I know this is utterly stupid and it may not even be the reality here, but I somehow feel like it is. Maybe it’s just our own insecurities.

We had a full weekend with my husbands uncle (his deceased dad’s brother) and all of our cousins. They’re a family of dentists/doctors/ nurses and Lawyers. One of the dentists is married to the son of a very high up judge/ ex attorney. There’s even a major road in our city named after him. They are very nice people. Easy to talk to and get along with. I have no issue there, I’m more so embarrassed about where my husband and I are in life compared to them. They all went to college and make well over 6 figures. The house we were at was $2 million.
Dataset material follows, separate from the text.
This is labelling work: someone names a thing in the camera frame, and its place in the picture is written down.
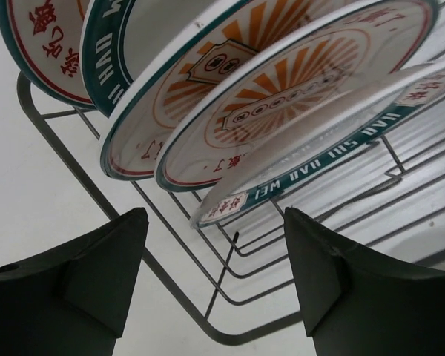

I know not everything in life is about career and money but I feel so small in their circle. They ask what we’re doing and they even recommend sports leagues and people that do private swimming lessons and we can’t even afford that kind of stuff. It makes me feel so bad. If I had just gotten my college education before my marriage and kids like they all did I feel I’d be more significant and stable in life. None of them have made comments about my husband and I, I just somehow feel so poor around them. It’s my own insecurity and my husbands. We make good money to support our kids but we don’t make an excess to put them into private school or daycare or even do extra curriculars. I feel like such a failure. I wonder if they judge us or think low of us because we don’t have bachelor degrees. I know this sounds silly but it’s ruined my self esteem badly. I know I’ll recover soon. But for now I’m sad about it and wish I could give my children better.